Recorded data —
────────
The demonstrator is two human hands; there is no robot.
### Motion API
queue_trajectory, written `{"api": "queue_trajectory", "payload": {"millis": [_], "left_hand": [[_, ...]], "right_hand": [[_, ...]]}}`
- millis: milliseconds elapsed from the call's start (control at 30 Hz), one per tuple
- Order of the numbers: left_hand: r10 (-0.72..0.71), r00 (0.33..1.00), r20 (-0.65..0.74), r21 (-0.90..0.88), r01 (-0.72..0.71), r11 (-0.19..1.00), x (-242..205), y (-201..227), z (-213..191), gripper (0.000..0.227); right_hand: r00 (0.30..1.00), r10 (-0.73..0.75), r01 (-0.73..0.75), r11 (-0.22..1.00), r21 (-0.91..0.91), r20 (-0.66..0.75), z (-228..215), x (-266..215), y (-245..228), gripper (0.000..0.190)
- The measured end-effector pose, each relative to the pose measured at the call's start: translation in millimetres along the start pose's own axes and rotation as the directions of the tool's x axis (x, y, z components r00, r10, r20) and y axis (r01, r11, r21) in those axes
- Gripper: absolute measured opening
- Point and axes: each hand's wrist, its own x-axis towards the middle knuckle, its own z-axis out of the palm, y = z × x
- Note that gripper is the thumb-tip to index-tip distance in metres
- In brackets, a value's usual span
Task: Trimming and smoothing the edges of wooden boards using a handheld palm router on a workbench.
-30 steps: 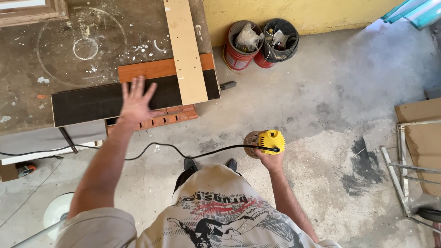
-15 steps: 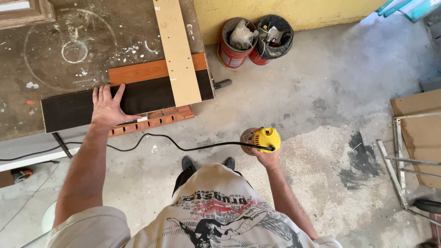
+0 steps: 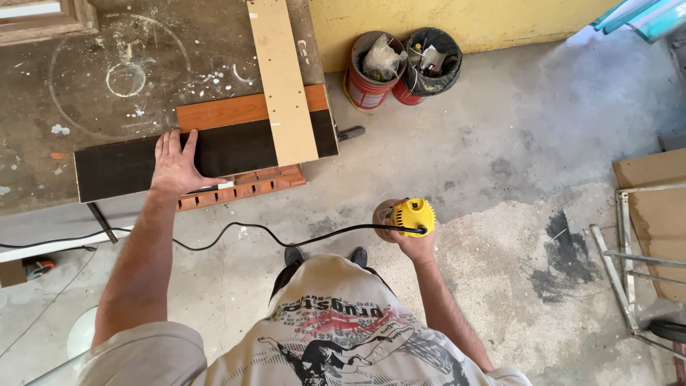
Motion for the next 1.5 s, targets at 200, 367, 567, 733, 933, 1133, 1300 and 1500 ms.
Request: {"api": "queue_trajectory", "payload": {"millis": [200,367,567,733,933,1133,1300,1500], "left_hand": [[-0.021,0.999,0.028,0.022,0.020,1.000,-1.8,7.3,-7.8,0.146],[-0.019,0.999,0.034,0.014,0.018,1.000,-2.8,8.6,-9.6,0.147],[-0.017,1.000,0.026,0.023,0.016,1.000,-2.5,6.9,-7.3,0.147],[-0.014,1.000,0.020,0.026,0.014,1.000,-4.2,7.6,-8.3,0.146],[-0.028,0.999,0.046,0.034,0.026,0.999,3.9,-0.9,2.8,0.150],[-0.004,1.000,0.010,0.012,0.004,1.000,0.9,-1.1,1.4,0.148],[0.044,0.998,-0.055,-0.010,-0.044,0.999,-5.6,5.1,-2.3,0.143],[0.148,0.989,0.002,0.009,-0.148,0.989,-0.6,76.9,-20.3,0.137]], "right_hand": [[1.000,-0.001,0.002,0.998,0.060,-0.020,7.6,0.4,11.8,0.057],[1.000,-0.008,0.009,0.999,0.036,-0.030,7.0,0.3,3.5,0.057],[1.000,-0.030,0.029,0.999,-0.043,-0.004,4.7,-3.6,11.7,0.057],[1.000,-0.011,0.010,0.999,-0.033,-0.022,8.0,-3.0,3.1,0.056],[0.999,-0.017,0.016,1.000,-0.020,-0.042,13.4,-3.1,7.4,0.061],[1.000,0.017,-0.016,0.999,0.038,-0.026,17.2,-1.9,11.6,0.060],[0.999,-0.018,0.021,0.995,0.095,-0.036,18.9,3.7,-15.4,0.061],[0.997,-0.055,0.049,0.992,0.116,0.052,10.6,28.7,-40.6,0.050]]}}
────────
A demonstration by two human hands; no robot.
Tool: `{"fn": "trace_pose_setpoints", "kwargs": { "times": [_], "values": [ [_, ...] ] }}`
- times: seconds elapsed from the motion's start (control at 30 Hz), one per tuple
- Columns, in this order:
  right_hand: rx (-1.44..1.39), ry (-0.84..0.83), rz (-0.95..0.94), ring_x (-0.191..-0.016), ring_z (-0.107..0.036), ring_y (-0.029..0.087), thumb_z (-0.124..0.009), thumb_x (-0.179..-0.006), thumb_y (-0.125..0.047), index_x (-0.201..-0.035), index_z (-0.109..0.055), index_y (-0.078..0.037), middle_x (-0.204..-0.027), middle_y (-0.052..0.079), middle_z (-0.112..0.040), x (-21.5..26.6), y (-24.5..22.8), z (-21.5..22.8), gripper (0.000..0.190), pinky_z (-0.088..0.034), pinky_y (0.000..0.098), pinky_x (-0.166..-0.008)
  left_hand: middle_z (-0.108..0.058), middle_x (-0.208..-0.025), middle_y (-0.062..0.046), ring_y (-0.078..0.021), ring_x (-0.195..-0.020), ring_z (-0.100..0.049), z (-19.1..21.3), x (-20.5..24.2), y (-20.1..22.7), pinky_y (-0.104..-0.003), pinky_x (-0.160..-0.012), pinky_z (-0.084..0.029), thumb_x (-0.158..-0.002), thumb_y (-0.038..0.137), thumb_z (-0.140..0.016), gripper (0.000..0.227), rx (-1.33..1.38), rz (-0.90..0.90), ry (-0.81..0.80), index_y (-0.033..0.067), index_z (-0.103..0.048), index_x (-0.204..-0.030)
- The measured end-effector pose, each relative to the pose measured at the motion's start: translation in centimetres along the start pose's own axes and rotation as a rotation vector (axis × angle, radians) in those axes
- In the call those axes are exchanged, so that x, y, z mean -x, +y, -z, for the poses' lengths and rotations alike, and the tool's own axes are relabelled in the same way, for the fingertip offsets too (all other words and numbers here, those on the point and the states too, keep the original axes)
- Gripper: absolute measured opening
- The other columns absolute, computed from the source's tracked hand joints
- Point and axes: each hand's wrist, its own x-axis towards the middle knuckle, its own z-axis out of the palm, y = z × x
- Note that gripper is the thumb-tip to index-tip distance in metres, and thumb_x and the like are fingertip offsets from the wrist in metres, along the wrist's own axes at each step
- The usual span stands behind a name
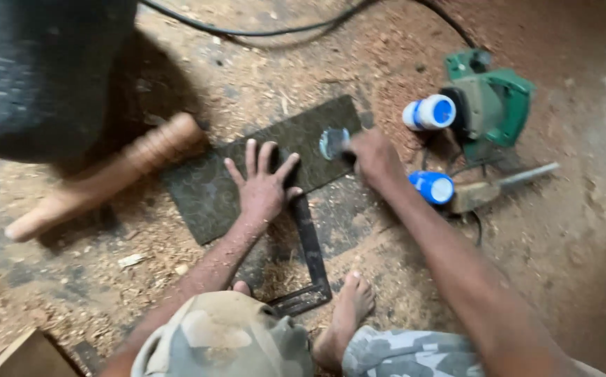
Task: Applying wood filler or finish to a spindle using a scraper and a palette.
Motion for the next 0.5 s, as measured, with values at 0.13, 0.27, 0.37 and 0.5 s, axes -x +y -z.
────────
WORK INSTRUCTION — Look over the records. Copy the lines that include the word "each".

ANSWER FOR THIS EXERCISE —
- The measured end-effector pose, each relative to the pose measured at the call's start: translation in millimetres along the start pose's own axes and rotation as the directions of the tool's x axis (x, y, z components r00, r10, r20) and y axis (r01, r11, r21) in those axes
- Point and axes: each hand's wrist, its own x-axis towards the middle knuckle, its own z-axis out of the palm, y = z × x
- The measured end-effector pose, each relative to the pose measured at the motion's start: translation in centimetres along the start pose's own axes and rotation as a rotation vector (axis × angle, radians) in those axes
- Point and axes: each hand's wrist, its own x-axis towards the middle knuckle, its own z-axis out of the palm, y = z × x
- Note that gripper is the thumb-tip to index-tip distance in metres, and thumb_x and the like are fingertip offsets from the wrist in metres, along the wrist's own axes at each step

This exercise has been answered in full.